Retotalização tira mandato de Neno Razuk e coloca João César Mattogrosso na Alems
A retotalização dos votos das eleições de 2022 em Mato Grosso do Sul confirmou nesta quinta-feira (21) a saída do deputado estadual Neno Razuk (PL) da Assembleia Legislativa. Com a nova contagem realizada pelo TRE-MS (Tribunal Regional Eleitoral de Mato Grosso do Sul), a cadeira passa a ser ocupada por João César Mattogrosso (PSDB).
A recontagem aconteceu na sede do tribunal, em Campo Grande, após decisão judicial que anulou os votos recebidos pelo ex-deputado federal Loester Carlos Gomes de Souza, conhecido como Tio Trutis, e por sua ex-esposa, Raquelle Lisboa Alves Souza.
O procedimento começou com atraso devido a problemas técnicos no acesso ao sistema eleitoral.
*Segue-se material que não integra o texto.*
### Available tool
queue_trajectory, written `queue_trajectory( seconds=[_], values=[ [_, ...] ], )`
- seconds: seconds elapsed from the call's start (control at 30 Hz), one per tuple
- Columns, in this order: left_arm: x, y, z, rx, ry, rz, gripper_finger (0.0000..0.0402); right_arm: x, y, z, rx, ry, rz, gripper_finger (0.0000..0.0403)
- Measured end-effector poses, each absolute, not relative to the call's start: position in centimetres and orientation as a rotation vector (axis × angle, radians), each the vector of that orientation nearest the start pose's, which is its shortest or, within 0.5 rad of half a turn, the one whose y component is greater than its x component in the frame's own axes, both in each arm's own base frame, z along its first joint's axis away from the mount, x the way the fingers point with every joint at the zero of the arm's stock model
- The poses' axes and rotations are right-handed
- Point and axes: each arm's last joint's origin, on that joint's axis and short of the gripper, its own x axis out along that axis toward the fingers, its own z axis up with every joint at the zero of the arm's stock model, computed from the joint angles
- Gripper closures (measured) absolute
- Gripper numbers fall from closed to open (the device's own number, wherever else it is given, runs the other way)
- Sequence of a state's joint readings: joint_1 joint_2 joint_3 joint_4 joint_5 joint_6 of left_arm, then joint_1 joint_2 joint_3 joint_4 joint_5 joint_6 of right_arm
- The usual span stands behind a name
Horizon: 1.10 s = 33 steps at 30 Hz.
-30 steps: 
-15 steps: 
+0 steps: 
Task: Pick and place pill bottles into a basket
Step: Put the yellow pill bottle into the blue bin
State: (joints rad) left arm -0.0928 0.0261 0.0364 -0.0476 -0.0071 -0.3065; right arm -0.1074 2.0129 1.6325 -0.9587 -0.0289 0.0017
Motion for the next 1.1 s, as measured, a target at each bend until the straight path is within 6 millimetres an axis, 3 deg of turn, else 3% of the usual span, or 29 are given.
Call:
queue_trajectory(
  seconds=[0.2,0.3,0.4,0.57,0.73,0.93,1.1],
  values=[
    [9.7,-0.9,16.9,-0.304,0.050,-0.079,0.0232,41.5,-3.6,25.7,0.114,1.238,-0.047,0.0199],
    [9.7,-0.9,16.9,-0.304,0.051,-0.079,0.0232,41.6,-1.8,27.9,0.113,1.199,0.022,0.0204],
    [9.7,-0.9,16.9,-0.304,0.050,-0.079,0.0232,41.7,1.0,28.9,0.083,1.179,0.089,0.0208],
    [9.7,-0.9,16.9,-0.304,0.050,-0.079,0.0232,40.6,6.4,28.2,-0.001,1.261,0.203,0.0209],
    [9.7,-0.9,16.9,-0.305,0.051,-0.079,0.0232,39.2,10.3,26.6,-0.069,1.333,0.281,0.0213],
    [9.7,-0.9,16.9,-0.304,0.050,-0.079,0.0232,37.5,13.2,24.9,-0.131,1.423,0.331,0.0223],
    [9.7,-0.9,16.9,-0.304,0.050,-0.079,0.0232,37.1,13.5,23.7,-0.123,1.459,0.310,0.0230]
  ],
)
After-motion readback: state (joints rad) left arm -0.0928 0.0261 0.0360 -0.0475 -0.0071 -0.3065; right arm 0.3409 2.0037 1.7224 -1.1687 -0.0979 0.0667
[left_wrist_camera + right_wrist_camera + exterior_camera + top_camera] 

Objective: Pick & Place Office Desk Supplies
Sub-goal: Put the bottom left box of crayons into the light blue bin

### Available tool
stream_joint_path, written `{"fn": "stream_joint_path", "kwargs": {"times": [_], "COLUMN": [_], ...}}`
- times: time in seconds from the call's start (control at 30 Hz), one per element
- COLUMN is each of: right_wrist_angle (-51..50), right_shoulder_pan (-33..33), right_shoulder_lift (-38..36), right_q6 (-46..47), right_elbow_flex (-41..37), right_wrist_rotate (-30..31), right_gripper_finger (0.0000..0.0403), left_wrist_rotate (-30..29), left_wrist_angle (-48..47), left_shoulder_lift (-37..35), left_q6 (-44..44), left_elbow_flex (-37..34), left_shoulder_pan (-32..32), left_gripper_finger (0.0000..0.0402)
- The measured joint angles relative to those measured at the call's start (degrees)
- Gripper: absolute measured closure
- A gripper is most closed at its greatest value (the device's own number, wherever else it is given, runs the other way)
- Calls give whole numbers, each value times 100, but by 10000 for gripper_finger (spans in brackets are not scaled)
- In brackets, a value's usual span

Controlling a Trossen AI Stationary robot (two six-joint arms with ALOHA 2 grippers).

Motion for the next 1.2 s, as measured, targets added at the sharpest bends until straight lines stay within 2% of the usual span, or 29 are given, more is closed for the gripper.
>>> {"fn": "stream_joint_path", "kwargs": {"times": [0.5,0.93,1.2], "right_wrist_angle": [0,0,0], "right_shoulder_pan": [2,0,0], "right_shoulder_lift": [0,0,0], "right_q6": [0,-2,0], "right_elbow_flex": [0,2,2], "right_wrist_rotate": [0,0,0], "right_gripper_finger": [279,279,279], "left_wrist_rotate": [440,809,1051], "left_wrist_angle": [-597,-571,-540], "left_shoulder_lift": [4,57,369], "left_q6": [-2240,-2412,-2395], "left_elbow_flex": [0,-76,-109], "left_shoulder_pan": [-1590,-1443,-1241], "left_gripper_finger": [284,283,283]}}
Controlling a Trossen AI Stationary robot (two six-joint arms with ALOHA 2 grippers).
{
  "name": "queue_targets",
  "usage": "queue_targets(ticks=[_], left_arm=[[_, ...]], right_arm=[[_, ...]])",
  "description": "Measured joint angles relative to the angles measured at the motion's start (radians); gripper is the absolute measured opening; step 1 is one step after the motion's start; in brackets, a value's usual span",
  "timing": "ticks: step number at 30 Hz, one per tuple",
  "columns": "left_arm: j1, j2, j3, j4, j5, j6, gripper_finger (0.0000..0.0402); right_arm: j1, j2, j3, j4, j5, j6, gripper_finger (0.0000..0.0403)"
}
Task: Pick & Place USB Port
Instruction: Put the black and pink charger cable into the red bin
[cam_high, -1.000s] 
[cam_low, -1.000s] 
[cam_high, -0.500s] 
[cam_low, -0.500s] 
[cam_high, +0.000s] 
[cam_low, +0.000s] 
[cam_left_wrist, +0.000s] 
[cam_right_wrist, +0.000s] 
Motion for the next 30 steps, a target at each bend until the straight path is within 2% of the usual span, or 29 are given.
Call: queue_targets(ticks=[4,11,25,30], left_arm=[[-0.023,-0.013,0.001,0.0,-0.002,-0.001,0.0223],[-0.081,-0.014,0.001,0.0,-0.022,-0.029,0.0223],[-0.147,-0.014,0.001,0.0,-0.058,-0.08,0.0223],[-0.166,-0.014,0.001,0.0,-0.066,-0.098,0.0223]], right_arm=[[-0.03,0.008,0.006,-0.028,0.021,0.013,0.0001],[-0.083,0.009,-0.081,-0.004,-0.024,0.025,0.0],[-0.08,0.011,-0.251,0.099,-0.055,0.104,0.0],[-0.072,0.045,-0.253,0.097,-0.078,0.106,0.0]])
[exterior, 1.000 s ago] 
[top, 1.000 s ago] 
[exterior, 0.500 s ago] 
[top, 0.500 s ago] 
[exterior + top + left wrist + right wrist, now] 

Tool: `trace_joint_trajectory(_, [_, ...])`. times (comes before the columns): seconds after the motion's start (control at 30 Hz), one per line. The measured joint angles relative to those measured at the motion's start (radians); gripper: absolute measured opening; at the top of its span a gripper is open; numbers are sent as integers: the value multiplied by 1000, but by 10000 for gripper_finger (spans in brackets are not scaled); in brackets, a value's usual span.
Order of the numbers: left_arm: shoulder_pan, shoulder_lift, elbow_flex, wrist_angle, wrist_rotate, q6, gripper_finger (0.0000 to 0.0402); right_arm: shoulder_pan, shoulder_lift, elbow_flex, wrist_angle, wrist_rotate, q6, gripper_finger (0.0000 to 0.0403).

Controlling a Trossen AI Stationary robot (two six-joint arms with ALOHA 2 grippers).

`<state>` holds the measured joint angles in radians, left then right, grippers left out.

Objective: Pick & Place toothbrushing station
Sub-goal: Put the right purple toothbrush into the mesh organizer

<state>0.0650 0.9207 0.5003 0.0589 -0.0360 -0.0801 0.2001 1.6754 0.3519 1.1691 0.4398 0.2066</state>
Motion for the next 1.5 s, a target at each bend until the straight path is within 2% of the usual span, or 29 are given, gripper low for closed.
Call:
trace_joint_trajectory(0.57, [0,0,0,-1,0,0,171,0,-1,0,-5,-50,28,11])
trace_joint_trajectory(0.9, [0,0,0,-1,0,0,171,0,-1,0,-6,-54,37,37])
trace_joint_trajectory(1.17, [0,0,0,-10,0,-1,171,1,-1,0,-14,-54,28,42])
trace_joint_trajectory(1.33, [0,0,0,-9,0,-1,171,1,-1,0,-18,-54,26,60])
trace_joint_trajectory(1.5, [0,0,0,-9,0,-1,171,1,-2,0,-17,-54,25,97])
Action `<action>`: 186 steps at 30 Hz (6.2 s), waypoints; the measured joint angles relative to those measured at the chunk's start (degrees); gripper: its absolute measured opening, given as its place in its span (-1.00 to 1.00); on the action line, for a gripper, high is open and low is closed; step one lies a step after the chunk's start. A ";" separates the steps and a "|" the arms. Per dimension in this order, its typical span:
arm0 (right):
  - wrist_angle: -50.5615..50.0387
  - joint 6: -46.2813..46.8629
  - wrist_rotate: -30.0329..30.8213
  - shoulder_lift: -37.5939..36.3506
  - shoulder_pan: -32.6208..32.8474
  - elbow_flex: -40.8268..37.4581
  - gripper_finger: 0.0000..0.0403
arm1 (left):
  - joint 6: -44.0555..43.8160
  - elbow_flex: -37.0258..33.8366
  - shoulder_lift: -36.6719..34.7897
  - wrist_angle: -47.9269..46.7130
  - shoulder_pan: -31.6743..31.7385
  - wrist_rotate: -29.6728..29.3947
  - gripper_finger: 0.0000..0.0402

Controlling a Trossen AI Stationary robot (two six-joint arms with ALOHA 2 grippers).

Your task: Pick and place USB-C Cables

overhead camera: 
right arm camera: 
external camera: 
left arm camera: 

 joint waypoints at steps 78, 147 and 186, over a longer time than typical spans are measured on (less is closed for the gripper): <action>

Segundo informações do TRE-MS, foi necessário acionar o TSE (Tribunal Superior Eleitoral) para restabelecer o funcionamento da plataforma utilizada na retotalização.
A principal alteração atingiu diretamente a composição da Alems. Com a anulação dos 10.782 votos atribuídos a Raquelle Souza, o PL perdeu uma das vagas obtidas pelo coeficiente eleitoral nas eleições de 2022.
Com isso, João César Mattogrosso, atual diretor-adjunto do Detran-MS, passa a assumir a vaga no Legislativo estadual. Ele já havia exercido mandato temporário anteriormente durante licença do deputado Pedro Caravina.
Na Câmara dos Deputados, a mudança afetou apenas a ordem de suplência do PL. Antes da decisão, Tio Trutis figurava como segundo suplente da legenda. Após a nova contagem, a posição passa a ser ocupada por Bethania Kelly Rodrigues da Silva.
Segundo o TRE-MS, o presidente da Corte, Carlos Eduardo Contar, já assinou a ata da retotalização. O tribunal agora prepara a comunicação oficial à Assembleia Legislativa para efetivar a troca de parlamentares.
A expectativa é que João César Mattogrosso seja convocado nos próximos dias para assinatura da diplomação e posse no cargo, sem necessidade de cerimônia formal.
Além de perder o mandato, Neno Razuk também deixa de ter foro e imunidade parlamentar. No fim do ano passado, ele foi condenado em primeira instância a 15 anos e sete meses de prisão por envolvimento com organização criminosa e exploração de jogo do bicho. Apesar da condenação, o deputado ainda pode recorrer da decisão.
A anulação dos votos de Tio Trutis e Raquelle Souza ocorreu após condenação relacionada ao uso irregular de recursos do fundo eleitoral. Conforme o processo, o ex-casal teria utilizado empresas para ocultar movimentações financeiras consideradas ilícitas, em um esquema investigado por lavagem de dinheiro envolvendo cerca de R$ 776 mil.
A defesa de Neno Razuk foi procurada, mas ainda não havia se manifestado até a última atualização da reportagem.